**INPUT DATA:**
-- -- --
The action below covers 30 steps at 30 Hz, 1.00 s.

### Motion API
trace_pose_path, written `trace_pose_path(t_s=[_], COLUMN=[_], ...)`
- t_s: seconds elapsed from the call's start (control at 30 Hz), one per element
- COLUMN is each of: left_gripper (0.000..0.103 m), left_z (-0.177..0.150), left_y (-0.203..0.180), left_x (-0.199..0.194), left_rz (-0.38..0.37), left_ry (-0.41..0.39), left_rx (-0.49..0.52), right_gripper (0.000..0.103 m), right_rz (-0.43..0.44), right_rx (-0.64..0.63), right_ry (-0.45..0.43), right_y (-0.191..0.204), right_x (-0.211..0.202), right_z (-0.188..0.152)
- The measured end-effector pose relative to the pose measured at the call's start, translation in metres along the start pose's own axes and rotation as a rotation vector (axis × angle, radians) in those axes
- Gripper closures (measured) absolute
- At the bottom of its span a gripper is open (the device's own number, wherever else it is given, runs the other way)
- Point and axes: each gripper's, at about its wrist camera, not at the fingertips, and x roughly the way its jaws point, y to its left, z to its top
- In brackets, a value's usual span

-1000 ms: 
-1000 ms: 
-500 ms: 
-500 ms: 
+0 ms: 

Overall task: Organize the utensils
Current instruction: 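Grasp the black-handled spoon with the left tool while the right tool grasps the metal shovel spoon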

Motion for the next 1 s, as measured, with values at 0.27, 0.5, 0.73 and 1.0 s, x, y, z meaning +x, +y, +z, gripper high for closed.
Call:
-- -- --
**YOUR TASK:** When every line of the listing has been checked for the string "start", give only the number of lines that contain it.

**WRITTEN REPLY:** 2